**Aim of the exercise**. Exactly how many lines in the data below contain the string "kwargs"? Give that number and nothing else.
Dataset records Start Marker
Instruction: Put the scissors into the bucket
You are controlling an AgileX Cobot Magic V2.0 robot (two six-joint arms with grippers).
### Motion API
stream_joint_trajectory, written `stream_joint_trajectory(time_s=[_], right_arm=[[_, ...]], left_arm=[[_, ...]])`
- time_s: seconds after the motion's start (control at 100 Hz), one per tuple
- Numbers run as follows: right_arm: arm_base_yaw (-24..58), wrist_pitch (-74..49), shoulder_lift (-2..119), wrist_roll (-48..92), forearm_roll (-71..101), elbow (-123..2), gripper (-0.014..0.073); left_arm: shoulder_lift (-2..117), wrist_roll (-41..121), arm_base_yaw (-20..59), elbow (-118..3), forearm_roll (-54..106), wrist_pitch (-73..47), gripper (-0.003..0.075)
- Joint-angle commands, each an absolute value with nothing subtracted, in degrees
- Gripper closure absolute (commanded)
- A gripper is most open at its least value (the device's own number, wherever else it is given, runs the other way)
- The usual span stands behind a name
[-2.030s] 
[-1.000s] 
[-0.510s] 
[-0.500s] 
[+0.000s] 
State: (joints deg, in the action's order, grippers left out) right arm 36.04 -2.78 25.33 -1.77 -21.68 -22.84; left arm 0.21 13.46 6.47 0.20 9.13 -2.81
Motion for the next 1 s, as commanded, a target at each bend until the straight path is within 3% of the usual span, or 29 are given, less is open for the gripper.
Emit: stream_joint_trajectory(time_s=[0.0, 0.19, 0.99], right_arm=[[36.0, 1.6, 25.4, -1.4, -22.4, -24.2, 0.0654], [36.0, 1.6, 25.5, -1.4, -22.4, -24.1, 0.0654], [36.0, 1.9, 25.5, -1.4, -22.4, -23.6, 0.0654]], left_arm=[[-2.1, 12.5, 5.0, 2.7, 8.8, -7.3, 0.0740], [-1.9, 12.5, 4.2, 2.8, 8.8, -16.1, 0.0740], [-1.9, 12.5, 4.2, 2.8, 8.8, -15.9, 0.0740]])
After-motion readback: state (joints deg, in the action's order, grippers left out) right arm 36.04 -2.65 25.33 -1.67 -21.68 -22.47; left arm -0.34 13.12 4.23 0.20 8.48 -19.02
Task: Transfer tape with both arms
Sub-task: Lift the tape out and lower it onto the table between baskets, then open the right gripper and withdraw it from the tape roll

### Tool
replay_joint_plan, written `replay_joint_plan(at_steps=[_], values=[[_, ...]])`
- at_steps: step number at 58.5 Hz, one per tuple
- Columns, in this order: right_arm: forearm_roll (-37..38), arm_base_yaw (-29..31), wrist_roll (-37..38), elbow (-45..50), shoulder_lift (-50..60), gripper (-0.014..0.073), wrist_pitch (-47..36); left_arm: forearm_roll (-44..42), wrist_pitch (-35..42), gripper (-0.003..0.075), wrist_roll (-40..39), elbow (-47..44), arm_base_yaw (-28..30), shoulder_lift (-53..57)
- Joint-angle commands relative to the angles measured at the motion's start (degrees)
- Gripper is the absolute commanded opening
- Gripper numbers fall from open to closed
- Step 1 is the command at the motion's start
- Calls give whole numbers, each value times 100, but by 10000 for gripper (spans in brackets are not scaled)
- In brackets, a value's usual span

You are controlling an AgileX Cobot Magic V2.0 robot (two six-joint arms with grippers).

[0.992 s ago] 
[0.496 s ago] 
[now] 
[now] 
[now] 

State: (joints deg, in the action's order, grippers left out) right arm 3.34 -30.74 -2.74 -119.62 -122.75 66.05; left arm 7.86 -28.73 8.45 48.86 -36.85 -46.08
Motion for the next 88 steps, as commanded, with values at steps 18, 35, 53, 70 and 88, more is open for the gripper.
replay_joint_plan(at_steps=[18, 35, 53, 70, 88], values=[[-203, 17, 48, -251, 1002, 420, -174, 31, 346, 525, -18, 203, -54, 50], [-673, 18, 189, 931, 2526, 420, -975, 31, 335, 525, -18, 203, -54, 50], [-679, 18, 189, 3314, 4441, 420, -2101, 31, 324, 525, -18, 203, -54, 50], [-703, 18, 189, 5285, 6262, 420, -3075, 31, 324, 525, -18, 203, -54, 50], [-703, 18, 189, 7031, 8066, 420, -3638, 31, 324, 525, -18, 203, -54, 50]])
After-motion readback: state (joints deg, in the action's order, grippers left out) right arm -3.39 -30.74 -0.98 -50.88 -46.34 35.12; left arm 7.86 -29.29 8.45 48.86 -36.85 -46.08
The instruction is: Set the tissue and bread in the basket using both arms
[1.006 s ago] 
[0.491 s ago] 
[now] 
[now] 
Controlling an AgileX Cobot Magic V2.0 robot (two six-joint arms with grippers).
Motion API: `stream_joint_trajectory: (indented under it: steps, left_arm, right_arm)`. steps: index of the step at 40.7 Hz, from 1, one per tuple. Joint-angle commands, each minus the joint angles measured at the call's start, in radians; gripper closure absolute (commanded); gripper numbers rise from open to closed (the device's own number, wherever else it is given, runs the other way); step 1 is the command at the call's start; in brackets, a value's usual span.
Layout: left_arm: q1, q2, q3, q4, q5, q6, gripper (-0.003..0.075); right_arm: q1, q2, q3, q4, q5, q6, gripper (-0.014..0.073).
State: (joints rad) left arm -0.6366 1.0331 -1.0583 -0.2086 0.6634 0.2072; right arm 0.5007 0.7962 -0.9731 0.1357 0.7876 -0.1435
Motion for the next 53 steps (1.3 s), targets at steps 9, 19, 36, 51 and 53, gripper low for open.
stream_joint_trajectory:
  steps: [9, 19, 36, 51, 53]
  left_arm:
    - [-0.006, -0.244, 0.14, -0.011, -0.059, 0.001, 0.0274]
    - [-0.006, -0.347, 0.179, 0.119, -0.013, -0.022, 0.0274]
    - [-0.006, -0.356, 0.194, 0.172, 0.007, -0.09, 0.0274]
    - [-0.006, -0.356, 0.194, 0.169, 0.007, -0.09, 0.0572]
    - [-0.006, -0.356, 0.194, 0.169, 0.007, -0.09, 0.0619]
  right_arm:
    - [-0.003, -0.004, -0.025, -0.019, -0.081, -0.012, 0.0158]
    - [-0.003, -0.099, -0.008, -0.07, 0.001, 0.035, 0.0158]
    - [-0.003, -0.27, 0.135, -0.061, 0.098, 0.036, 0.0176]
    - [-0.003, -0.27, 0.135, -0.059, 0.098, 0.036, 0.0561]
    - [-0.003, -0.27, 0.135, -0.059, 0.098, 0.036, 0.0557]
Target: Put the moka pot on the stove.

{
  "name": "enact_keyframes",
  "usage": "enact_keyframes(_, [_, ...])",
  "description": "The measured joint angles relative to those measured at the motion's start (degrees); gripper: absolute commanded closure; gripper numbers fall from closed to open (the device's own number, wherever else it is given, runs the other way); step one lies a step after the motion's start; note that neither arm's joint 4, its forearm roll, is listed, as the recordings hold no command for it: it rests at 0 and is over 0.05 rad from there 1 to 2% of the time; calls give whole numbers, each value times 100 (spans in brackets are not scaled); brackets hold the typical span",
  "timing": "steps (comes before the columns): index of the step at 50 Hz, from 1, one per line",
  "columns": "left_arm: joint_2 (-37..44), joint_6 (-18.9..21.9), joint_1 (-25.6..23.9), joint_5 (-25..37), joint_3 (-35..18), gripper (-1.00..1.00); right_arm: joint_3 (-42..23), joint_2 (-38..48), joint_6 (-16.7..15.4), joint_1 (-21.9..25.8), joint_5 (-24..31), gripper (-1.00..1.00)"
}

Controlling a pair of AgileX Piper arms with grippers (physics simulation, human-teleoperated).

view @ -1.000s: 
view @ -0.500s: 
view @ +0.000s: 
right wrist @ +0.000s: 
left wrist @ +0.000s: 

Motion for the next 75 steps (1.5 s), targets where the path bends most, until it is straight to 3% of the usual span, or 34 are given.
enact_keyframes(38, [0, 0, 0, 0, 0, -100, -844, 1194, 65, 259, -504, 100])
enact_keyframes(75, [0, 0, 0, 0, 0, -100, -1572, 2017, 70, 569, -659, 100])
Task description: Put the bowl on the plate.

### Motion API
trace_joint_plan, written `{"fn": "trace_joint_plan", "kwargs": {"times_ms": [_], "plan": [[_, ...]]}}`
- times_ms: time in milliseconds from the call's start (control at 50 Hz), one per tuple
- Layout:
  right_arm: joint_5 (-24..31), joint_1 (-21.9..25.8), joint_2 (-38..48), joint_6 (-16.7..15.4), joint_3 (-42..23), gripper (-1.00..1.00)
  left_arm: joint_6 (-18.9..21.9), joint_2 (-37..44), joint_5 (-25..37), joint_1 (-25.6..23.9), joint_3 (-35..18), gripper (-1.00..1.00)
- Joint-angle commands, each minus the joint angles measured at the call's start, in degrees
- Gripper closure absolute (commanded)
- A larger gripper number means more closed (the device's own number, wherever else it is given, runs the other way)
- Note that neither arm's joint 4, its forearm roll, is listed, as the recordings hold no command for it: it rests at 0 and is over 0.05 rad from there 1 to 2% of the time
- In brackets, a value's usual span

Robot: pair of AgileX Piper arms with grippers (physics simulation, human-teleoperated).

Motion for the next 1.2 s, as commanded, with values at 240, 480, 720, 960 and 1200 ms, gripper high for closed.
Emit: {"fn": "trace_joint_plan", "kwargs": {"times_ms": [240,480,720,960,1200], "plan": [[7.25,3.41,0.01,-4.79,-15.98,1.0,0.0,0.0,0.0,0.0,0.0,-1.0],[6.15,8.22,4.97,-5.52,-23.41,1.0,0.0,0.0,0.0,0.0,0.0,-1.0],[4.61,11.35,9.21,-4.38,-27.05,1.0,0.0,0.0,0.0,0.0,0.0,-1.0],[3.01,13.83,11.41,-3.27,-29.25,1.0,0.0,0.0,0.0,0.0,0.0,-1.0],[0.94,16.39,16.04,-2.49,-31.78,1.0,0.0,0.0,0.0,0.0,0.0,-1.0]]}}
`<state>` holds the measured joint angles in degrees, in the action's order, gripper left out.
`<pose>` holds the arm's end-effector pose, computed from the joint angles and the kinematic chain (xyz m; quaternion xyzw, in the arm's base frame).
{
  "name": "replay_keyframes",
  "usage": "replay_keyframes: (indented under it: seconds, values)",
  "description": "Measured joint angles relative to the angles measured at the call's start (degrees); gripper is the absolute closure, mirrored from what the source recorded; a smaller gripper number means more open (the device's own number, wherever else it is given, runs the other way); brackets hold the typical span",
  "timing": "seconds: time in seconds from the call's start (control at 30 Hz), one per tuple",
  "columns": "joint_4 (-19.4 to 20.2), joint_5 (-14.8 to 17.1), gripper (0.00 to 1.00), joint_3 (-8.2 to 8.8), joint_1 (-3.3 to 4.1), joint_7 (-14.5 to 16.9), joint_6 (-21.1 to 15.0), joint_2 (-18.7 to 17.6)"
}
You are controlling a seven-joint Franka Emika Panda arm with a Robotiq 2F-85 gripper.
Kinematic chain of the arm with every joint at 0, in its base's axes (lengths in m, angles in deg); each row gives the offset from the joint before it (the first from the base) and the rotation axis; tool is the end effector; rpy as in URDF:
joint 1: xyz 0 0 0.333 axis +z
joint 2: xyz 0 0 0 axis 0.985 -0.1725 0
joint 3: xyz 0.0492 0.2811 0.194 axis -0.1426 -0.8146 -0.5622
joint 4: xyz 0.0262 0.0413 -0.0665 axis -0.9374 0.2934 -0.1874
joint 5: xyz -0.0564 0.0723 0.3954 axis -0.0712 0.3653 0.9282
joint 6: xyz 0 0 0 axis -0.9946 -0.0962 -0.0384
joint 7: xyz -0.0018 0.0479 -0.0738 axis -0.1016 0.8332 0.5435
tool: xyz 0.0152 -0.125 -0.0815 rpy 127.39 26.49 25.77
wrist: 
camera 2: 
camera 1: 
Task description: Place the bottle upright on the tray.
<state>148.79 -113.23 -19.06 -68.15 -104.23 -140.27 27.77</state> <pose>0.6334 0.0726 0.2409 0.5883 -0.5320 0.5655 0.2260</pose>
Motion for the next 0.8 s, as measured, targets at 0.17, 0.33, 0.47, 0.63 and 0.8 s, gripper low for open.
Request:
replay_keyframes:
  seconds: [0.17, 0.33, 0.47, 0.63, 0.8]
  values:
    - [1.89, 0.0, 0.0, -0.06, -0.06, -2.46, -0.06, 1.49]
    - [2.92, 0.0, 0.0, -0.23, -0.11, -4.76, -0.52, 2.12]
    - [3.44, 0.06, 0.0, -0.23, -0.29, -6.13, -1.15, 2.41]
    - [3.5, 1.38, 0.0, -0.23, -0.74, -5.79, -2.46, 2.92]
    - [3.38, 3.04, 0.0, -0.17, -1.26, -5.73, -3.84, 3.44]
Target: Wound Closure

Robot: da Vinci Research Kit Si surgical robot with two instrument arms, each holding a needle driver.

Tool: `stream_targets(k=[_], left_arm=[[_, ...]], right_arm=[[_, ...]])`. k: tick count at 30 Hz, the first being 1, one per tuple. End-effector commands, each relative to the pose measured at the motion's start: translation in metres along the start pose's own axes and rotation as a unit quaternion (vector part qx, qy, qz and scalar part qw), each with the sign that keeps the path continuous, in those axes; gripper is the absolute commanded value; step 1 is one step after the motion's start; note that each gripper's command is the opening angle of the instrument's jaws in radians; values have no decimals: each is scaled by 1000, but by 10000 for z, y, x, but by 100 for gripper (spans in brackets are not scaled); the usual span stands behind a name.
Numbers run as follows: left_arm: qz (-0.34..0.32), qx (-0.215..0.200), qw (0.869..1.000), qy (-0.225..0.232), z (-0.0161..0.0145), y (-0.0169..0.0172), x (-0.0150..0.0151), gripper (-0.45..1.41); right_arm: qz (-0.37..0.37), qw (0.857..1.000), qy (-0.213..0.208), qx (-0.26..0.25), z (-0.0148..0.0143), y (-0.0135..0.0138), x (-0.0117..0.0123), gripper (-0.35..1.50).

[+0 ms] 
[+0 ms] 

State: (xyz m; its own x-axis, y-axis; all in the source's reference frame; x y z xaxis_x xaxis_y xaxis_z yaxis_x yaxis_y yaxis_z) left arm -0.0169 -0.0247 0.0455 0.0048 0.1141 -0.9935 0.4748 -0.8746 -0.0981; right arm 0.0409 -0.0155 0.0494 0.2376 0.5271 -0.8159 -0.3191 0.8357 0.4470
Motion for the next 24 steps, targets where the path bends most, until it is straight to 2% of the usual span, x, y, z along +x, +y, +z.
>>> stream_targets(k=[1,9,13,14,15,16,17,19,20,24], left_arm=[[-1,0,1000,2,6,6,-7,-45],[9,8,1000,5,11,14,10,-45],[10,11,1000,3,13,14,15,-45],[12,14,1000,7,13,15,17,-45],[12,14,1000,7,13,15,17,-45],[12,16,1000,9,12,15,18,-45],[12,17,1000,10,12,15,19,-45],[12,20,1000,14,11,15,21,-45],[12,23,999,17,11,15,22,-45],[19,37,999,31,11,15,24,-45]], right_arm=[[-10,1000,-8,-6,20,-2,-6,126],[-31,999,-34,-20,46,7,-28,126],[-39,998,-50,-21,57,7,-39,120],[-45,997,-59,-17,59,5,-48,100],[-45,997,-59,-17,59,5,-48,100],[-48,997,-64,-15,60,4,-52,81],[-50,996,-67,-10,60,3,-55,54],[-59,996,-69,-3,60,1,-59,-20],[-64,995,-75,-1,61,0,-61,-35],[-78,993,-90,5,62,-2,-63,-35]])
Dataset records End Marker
**Solution to the problem**. 2